Copy every line of the following data that includes the string "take".

════════════════

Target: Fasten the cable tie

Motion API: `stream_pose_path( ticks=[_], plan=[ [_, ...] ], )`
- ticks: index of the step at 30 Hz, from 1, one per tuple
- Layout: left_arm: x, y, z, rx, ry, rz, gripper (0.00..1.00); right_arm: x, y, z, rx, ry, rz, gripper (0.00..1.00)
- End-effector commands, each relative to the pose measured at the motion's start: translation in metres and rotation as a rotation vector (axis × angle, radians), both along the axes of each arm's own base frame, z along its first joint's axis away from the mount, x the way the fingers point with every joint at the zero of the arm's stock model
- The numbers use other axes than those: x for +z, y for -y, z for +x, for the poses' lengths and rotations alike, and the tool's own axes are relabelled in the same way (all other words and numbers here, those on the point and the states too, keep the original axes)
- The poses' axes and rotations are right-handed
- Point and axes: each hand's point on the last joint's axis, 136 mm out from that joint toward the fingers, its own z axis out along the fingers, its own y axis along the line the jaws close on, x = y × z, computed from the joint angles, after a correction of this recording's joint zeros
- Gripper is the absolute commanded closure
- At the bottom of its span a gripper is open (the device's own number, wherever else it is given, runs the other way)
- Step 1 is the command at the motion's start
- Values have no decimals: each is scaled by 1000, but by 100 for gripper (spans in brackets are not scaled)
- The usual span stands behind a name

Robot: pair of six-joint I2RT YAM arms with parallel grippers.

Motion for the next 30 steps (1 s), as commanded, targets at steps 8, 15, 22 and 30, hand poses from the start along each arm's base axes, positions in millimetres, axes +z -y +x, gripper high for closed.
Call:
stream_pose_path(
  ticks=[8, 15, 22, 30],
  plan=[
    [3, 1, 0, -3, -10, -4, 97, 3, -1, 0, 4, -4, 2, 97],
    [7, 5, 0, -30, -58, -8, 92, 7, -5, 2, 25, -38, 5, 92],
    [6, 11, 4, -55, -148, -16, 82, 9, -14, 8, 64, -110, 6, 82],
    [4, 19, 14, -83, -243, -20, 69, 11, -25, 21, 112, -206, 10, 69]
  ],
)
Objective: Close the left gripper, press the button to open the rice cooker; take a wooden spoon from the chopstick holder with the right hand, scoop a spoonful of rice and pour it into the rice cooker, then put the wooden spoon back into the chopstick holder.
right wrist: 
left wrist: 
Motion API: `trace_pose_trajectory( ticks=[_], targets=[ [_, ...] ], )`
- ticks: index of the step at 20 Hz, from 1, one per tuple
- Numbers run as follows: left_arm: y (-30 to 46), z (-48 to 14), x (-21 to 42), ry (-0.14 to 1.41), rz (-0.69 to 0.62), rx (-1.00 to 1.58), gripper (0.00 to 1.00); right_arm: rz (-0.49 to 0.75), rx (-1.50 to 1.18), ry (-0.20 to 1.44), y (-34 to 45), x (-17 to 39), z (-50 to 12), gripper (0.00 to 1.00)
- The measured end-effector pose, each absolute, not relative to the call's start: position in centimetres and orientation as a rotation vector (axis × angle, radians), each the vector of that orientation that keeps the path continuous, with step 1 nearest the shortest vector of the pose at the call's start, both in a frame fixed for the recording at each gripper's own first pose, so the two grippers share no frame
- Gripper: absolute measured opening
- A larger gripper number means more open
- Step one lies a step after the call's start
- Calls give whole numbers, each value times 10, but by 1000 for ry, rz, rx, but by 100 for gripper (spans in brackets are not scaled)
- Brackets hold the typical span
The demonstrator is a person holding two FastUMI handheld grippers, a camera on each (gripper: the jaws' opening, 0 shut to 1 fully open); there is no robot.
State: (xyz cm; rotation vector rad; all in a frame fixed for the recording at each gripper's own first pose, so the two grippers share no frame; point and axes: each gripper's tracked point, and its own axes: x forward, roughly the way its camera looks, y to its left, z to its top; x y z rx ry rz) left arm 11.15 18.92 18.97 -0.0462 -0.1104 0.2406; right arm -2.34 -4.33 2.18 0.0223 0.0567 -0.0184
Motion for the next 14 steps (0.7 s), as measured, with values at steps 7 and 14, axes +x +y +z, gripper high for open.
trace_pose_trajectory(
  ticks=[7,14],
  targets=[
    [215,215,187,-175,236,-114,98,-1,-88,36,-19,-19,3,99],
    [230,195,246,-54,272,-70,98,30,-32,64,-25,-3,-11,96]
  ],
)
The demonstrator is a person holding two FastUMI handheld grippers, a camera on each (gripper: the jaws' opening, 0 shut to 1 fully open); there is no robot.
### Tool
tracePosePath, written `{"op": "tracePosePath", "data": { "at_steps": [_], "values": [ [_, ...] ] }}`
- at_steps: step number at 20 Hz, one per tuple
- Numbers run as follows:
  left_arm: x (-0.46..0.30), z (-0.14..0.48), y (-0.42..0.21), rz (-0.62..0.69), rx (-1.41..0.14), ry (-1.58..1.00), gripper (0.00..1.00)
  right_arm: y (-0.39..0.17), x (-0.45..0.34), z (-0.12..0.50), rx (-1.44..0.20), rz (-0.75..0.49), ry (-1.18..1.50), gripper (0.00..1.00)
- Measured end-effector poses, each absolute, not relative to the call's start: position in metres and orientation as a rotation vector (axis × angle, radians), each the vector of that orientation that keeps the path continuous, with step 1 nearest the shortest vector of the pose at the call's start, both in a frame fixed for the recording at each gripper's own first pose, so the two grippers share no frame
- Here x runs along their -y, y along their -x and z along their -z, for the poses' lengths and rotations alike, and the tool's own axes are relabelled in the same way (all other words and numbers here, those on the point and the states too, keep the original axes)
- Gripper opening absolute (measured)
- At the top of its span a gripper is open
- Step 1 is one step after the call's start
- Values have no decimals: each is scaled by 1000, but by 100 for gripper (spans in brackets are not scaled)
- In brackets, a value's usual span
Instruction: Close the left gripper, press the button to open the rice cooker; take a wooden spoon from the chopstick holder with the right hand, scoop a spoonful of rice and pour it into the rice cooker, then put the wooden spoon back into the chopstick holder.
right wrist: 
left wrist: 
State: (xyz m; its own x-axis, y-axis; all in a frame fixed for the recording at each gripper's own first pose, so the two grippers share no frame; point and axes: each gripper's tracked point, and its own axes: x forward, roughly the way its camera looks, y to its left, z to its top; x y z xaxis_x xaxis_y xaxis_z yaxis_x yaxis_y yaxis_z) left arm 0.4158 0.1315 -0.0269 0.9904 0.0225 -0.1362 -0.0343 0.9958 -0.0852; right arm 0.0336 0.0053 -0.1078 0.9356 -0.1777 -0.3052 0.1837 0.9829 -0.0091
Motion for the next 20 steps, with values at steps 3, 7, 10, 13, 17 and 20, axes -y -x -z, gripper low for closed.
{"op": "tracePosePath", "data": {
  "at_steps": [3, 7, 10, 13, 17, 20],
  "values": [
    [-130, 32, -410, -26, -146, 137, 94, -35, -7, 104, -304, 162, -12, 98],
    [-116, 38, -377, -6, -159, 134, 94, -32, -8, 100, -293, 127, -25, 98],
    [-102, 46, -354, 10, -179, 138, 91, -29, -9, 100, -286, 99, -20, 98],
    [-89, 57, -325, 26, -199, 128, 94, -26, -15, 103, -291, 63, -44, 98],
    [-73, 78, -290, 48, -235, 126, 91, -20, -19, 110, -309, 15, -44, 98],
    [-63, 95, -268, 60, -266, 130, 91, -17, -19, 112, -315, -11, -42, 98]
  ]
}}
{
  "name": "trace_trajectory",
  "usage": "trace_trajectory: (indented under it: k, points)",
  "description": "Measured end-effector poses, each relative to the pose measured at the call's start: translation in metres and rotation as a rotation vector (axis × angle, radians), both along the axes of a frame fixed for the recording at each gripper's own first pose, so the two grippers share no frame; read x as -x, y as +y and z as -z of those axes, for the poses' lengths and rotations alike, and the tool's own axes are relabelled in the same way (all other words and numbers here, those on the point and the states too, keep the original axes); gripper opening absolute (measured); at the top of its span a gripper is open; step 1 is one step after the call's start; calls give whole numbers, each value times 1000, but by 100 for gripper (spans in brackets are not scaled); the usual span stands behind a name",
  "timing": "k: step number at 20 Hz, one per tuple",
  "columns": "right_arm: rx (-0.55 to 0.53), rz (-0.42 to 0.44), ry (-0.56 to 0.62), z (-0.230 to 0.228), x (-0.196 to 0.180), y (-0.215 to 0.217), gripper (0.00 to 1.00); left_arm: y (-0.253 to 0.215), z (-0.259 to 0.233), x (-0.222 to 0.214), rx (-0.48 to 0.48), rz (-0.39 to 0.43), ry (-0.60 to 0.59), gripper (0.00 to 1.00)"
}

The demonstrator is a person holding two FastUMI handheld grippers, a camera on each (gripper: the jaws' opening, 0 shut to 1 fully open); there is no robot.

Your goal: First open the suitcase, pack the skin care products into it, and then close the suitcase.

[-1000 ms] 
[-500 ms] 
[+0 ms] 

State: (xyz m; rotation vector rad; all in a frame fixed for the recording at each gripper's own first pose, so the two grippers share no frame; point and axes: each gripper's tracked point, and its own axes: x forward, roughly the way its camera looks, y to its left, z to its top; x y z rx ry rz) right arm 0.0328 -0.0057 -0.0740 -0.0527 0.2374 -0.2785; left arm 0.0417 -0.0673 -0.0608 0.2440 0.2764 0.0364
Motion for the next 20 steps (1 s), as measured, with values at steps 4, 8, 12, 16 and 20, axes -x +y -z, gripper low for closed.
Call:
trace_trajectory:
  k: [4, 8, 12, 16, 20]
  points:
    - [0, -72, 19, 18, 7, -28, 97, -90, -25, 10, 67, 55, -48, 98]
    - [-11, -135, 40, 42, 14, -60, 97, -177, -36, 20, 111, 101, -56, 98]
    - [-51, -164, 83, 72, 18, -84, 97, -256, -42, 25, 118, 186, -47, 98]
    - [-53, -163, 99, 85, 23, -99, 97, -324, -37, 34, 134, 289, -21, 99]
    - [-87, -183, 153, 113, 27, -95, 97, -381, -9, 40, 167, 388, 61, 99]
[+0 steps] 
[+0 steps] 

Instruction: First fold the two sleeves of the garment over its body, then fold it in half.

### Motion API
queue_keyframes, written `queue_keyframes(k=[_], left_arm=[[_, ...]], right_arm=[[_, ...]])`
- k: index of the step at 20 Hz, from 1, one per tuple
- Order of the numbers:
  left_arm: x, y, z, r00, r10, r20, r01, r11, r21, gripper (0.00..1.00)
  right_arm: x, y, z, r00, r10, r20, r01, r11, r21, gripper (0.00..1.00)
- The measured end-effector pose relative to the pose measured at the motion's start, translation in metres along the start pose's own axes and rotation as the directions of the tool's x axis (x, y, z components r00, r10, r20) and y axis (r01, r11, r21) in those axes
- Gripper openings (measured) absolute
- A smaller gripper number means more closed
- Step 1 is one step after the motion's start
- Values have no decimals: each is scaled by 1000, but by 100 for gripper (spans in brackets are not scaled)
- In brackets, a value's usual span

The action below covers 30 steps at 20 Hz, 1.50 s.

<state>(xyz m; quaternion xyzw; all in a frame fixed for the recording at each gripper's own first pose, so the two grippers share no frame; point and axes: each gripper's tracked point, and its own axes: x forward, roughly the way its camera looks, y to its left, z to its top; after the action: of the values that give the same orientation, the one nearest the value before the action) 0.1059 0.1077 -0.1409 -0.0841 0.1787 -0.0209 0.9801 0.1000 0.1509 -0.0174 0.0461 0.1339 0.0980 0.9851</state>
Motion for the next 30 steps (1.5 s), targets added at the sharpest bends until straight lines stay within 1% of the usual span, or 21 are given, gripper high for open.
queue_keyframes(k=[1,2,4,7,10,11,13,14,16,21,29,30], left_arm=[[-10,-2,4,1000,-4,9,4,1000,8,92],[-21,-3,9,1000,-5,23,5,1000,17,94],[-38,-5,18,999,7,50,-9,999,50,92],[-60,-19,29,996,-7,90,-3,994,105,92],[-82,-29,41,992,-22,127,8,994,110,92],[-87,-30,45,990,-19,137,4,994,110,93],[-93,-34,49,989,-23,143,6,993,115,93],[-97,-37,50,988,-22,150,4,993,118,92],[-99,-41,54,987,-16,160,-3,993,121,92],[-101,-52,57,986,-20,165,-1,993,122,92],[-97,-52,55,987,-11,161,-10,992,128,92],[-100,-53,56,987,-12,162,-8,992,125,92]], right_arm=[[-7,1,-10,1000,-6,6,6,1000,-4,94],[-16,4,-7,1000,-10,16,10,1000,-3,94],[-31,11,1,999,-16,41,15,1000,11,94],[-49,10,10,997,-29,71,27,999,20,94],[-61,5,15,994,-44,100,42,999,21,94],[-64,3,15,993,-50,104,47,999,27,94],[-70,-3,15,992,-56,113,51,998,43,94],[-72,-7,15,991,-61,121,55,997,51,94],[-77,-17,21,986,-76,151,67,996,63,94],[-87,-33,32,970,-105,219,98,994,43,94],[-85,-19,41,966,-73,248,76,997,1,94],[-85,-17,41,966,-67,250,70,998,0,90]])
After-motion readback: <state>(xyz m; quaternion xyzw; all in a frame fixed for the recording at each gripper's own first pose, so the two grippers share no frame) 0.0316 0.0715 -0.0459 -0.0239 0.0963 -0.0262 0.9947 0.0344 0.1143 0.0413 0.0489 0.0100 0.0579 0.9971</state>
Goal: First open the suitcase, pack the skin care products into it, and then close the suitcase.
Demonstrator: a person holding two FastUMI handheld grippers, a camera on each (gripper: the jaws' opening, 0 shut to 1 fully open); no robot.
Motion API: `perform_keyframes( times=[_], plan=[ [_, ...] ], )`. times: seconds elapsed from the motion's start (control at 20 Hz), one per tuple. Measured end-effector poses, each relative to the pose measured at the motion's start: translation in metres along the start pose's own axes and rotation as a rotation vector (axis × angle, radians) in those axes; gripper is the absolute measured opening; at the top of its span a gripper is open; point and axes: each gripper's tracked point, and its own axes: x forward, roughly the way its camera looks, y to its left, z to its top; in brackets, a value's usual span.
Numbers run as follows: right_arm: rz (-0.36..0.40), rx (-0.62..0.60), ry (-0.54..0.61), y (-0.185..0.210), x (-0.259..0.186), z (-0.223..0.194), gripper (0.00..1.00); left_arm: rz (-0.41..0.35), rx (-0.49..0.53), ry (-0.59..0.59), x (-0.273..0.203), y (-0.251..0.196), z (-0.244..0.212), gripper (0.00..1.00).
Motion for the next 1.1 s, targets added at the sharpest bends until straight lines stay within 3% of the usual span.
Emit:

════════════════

** Written solution **
Objective: Close the left gripper, press the button to open the rice cooker; take a wooden spoon from the chopstick holder with the right hand, scoop a spoonful of rice and pour it into the rice cooker, then put the wooden spoon back into the chopstick holder.
Instruction: Close the left gripper, press the button to open the rice cooker; take a wooden spoon from the chopstick holder with the right hand, scoop a spoonful of rice and pour it into the rice cooker, then put the wooden spoon back into the chopstick holder.

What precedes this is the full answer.